Transformação Silenciosa nos CFOs
O cargo de diretor financeiro (CFO) passou por uma transformação significativa nos últimos anos. De acordo com uma pesquisa global da consultoria Russell Reynolds Associates, os CFOs vivem hoje o período de maior rotatividade da história recente, impulsionados por um cargo que passou a reunir responsabilidades muito além das finanças.
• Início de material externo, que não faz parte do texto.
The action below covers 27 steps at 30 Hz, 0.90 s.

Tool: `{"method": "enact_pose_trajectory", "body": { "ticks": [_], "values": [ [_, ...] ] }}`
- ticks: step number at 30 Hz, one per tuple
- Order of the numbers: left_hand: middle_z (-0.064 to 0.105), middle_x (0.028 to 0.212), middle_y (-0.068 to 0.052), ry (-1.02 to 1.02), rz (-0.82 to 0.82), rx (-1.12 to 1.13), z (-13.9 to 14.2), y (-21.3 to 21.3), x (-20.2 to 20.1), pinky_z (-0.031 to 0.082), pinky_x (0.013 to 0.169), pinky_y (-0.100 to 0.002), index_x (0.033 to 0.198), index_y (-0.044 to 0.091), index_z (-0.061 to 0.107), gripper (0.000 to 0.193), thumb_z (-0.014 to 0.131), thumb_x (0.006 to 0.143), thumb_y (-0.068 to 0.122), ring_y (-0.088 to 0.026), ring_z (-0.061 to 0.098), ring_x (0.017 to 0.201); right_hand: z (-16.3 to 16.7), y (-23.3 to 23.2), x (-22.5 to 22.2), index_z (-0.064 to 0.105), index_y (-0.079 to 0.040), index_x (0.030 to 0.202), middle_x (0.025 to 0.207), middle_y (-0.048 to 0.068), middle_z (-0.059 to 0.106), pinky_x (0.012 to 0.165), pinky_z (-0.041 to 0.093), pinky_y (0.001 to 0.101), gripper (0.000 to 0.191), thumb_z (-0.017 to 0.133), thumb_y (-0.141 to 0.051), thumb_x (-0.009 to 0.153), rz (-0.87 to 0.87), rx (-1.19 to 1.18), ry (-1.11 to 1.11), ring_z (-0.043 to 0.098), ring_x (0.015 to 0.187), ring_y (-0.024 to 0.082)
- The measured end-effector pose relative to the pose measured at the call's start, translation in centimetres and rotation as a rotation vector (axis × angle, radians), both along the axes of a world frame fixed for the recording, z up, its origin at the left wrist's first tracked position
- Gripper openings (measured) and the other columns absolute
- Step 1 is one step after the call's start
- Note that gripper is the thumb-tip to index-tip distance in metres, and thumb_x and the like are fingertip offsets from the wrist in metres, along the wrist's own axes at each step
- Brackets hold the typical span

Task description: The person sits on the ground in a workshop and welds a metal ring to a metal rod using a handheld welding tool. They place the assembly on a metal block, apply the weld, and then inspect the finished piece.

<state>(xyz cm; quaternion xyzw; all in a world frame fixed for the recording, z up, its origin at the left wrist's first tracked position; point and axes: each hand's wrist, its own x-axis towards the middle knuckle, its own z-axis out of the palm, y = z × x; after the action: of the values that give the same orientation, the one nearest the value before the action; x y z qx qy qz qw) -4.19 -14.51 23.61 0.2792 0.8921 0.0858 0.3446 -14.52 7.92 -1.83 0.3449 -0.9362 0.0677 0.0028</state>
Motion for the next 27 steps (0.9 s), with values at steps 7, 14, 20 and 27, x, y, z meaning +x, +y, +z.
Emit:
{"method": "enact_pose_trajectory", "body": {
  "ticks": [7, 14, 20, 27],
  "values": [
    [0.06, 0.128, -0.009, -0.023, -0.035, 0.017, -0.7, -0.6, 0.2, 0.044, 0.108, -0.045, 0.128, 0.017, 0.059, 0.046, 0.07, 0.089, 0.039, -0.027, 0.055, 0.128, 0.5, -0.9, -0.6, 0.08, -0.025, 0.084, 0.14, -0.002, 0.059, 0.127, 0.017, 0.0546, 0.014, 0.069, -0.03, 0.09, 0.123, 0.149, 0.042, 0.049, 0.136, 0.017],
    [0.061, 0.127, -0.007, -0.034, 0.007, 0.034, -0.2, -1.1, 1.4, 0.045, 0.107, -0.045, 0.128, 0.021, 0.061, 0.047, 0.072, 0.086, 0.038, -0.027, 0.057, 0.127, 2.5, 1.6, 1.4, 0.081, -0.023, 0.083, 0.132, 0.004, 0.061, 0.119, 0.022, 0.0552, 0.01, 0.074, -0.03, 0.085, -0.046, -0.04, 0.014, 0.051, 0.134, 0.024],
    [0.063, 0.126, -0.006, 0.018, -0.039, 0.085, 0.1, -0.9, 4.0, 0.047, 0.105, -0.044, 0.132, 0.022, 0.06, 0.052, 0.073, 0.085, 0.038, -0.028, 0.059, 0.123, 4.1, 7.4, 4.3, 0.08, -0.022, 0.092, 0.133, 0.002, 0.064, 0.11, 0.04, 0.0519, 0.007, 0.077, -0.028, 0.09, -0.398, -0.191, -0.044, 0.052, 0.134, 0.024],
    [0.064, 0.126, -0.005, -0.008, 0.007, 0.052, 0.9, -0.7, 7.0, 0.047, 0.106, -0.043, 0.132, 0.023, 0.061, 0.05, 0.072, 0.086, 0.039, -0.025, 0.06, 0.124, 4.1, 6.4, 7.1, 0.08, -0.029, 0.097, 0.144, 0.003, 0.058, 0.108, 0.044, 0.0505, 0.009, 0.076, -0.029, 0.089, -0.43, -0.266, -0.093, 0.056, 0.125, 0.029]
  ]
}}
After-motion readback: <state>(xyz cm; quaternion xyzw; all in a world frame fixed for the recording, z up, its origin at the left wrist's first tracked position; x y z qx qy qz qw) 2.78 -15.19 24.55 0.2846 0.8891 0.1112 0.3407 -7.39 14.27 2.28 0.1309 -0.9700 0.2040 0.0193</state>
Essa mudança é evidenciada por números: cerca de 40% das posições de CFO mudaram de ocupante no Brasil, enquanto o tempo médio de permanência na função caiu para 4,5 anos, bem abaixo da média global de 6,5 anos. Além disso, 70% dos diretores financeiros brasileiros permanecem menos de cinco anos no cargo, e apenas 12% ultrapassam uma década na função.
Novas Responsabilidades
Os CFOs passaram a ser cobrados não apenas pelos resultados do balanço, mas também pela capacidade de liderar mudanças organizacionais, apoiar decisões estratégicas e participar da definição do futuro do negócio. Isso inclui responsabilidades como:
- Estratégia
- Transformação digital
- Relacionamento com conselhos de administração
- Comunicação com investidores
Essa transformação ajuda a explicar a preferência por executivos que já ocuparam anteriormente a função. No Brasil, 65% dos novos CFOs nomeados já possuíam experiência prévia no cargo, evidenciando que conselhos de administração estão reduzindo o espaço para curvas longas de aprendizado.
Desafios e Oportunidades
A mudança ocorre justamente em um momento em que outras pesquisas apontam uma redefinição do papel da alta liderança. A inteligência artificial deixou de ser uma pauta exclusiva da área de tecnologia e passou a ocupar espaço nas decisões dos CEOs. Além disso, a participação feminina entre os novos CFOs caiu em 2025, e apenas 14% dos diretores financeiros das empresas listadas no Novo Mercado são mulheres.
No entanto, a função financeira continua sendo uma das principais portas de entrada para o comando das empresas. No Brasil, 13% das transições analisadas resultaram na promoção do CFO ao cargo de CEO, reforçando o papel estratégico da posição na formação das futuras lideranças corporativas.